» **Source material**:
== == ==

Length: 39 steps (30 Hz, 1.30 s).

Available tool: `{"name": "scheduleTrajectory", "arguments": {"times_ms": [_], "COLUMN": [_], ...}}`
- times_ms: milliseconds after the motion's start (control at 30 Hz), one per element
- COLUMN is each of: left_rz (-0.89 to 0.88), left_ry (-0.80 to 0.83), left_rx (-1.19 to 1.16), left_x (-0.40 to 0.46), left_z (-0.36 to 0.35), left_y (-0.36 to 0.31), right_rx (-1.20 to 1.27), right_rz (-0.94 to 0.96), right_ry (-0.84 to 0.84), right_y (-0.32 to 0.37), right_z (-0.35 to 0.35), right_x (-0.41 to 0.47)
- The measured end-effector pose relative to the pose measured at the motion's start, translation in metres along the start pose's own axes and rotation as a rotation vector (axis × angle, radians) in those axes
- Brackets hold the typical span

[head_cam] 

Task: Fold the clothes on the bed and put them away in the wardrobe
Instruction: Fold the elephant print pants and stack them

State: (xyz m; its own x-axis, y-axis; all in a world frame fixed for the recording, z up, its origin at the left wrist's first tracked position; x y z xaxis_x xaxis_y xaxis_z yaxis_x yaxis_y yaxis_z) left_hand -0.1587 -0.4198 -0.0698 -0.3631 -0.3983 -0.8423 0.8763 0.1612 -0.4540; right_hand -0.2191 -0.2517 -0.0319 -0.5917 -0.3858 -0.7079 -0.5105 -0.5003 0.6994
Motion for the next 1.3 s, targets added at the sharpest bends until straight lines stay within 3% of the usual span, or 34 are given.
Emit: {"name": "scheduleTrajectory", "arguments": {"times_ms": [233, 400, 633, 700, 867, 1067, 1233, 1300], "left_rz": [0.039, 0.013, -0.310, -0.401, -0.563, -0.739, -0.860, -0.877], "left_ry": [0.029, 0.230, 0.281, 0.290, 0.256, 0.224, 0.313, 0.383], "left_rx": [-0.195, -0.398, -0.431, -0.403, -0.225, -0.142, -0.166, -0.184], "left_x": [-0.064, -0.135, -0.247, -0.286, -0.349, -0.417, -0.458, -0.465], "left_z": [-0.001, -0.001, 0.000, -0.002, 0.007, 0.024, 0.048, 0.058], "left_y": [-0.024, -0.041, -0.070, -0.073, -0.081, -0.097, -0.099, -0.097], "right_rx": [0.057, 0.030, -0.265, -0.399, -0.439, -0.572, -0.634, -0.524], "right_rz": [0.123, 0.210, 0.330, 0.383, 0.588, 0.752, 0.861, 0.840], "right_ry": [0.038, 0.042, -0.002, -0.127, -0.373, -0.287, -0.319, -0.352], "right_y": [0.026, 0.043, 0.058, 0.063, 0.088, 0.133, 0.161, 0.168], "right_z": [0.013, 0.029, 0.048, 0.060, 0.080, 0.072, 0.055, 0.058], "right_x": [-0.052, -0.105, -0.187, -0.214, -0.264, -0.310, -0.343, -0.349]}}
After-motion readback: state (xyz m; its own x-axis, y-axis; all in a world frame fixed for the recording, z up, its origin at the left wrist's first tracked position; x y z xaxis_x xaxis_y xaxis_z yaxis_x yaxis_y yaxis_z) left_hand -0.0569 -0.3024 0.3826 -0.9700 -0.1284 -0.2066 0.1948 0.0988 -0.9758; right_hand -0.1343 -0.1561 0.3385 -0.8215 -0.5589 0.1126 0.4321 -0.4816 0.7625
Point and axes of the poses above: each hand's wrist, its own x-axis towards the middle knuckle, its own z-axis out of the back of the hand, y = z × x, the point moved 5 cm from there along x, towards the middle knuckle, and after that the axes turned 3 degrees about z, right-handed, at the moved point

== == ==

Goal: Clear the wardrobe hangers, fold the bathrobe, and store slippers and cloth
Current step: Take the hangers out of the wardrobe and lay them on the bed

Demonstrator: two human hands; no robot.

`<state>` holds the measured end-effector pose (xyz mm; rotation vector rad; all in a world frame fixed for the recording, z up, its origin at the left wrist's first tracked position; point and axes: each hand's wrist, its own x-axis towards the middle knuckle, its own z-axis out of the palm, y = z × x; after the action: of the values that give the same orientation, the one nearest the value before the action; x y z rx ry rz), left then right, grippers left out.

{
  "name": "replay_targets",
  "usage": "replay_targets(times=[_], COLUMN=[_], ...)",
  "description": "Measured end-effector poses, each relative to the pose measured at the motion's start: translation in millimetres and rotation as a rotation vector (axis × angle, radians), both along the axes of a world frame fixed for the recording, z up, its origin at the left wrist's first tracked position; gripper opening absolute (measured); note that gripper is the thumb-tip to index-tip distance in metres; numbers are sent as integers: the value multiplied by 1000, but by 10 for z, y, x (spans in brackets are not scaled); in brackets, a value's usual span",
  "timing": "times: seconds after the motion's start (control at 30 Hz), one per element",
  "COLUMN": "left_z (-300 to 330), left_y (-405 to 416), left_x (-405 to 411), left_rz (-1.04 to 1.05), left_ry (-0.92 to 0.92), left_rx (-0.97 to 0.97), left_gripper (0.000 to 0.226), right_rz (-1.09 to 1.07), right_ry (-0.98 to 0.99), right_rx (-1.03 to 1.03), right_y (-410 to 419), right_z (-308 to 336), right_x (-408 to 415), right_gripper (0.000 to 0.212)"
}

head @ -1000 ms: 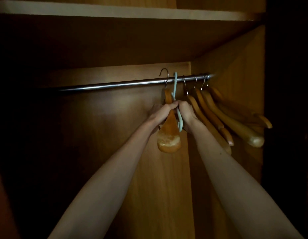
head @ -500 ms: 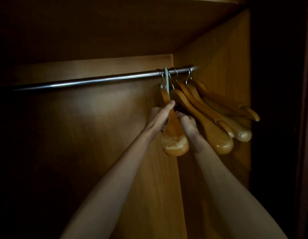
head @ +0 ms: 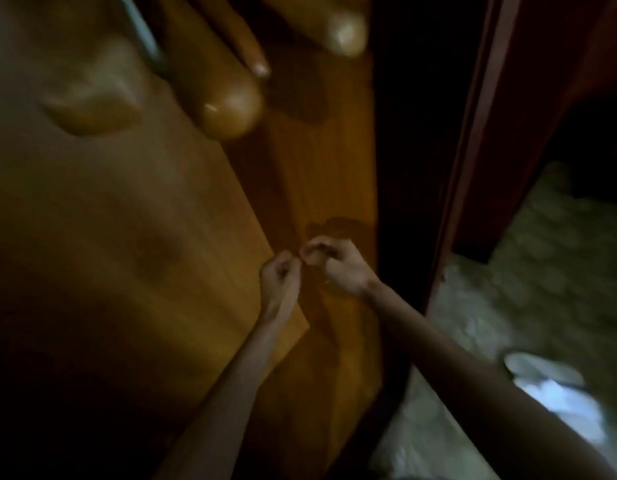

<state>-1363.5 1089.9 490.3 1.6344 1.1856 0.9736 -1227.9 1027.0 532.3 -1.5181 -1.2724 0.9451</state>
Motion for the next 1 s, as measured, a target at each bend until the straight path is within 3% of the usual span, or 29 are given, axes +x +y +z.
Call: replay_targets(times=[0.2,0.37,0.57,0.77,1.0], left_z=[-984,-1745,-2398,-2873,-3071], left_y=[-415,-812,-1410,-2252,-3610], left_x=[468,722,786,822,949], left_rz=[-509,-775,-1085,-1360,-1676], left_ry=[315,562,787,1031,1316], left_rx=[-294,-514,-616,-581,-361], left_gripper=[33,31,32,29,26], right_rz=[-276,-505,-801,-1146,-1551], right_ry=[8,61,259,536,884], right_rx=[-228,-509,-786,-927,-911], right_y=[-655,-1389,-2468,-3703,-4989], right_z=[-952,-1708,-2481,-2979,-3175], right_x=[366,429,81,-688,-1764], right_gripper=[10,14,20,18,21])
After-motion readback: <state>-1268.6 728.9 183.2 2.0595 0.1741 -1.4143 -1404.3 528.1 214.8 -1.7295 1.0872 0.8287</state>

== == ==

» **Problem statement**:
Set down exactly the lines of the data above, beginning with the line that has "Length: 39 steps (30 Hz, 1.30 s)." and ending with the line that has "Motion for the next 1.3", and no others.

» **Exercise result**:
Length: 39 steps (30 Hz, 1.30 s).

Available tool: `{"name": "scheduleTrajectory", "arguments": {"times_ms": [_], "COLUMN": [_], ...}}`
- times_ms: milliseconds after the motion's start (control at 30 Hz), one per element
- COLUMN is each of: left_rz (-0.89 to 0.88), left_ry (-0.80 to 0.83), left_rx (-1.19 to 1.16), left_x (-0.40 to 0.46), left_z (-0.36 to 0.35), left_y (-0.36 to 0.31), right_rx (-1.20 to 1.27), right_rz (-0.94 to 0.96), right_ry (-0.84 to 0.84), right_y (-0.32 to 0.37), right_z (-0.35 to 0.35), right_x (-0.41 to 0.47)
- The measured end-effector pose relative to the pose measured at the motion's start, translation in metres along the start pose's own axes and rotation as a rotation vector (axis × angle, radians) in those axes
- Brackets hold the typical span

[head_cam] 

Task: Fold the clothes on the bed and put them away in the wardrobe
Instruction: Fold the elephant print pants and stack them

State: (xyz m; its own x-axis, y-axis; all in a world frame fixed for the recording, z up, its origin at the left wrist's first tracked position; x y z xaxis_x xaxis_y xaxis_z yaxis_x yaxis_y yaxis_z) left_hand -0.1587 -0.4198 -0.0698 -0.3631 -0.3983 -0.8423 0.8763 0.1612 -0.4540; right_hand -0.2191 -0.2517 -0.0319 -0.5917 -0.3858 -0.7079 -0.5105 -0.5003 0.6994
Motion for the next 1.3 s, targets added at the sharpest bends until straight lines stay within 3% of the usual span, or 34 are given.

With this, the answer is complete.